Anyhoo.  What’s been going on in Me-land?  Well, my son went to see the pediatric neurologist that sees his sister.  The kind Dr. (we LOVE him) said that based on what we told him about ourselves and the tabs that he has kept on our son over the years, he doesn’t see any indication of autism.  He thinks that need for social help is basically shyness (much like me and his father).  He said our son may need medication for social anxiety later in life (again, like his father) but other than that, he doesn’t think we should treat him any differently than any other child.

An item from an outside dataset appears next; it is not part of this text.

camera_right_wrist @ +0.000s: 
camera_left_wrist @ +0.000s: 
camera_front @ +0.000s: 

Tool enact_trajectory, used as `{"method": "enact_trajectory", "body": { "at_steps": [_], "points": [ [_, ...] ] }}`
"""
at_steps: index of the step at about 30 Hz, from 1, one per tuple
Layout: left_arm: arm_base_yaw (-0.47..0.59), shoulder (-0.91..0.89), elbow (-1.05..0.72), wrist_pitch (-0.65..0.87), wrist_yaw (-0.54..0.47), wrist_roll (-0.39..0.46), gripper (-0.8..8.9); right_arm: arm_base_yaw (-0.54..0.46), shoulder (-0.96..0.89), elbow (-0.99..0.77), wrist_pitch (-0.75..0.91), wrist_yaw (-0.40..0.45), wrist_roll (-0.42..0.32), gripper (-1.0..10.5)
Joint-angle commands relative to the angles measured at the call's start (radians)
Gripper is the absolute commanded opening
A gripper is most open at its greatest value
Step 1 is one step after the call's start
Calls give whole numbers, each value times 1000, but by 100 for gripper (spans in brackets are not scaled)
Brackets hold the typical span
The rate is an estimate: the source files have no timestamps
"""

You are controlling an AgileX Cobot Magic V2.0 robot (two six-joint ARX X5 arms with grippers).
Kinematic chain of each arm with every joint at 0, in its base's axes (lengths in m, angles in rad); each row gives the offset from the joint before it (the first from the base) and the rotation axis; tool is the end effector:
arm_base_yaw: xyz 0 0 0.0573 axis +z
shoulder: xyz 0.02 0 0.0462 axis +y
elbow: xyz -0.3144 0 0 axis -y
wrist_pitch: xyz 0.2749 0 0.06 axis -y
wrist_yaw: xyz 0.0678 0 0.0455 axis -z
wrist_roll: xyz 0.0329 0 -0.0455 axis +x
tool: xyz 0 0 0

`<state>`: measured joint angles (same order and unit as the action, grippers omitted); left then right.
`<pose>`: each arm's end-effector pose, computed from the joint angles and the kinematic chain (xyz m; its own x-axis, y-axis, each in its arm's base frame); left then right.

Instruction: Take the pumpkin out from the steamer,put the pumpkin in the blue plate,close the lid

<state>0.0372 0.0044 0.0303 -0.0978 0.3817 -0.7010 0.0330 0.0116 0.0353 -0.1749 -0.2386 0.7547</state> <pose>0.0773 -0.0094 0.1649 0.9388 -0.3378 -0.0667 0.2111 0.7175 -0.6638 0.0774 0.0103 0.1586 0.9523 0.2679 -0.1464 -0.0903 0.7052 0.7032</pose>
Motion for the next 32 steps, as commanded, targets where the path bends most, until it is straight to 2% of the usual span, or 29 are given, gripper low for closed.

I talked to school after this; they said that based on their concerns (and ours) over his difficulty in socializing, they will continue his IEP as is.  That’s a relief – he does need extra guidance.  And if it helps him, I’m thrilled.  I wish that I had had someone to help me when I was that age – I was INCREDIBLY shy.  Anyway, I’m relieved with both the results from the neurologist and the school.  I intend to work with Alex on conversational skills at home, in the hope that it will help him outside the home.  I have seen several “conversation starter” ideas on-line and I think I might use some of them.  LOL, maybe it will help my husband as well.

As for school for my husband and myself – our classes are going well.  I think that it is really helping keep us motivated in other areas as well.  I think that we are finally working our way out of the pit of depression that we’ve both been in for a long, long time.  I am thoroughly enjoying my writing class on Coursera – I think that it is helping me at work and in my blogs.  My husband is taking some work-related courses and his boss told him in his recent review that he might be able to use those courses as “improvements” for work, and to justify a pay raise for my husband.  That’s ALWAYS good news!

My daughter is doing well – she also had a trip to the neurologist.  She has stabilized again, so he isn’t modifying her medication at all and says that he doesn’t need to see her again for four months, provided nothing changes.  He is going to try again to get genetic testing done because he things it would be worthwhile exploring why two healthy parents have had two children with neurological issues.  So…we shall see.  I’ve got the form for the blood work; now I just need to make arrangements to get it done and get my daughter back to school afterward.

All in all, I think this has been a good October.  The weather is delightful now – crisp, clear evenings and (mostly) sunny days.  The woods are patchwork quilts, draped around this area.  Birds are gathering in flocks and preparing for flight.  I just LOVE this time of year.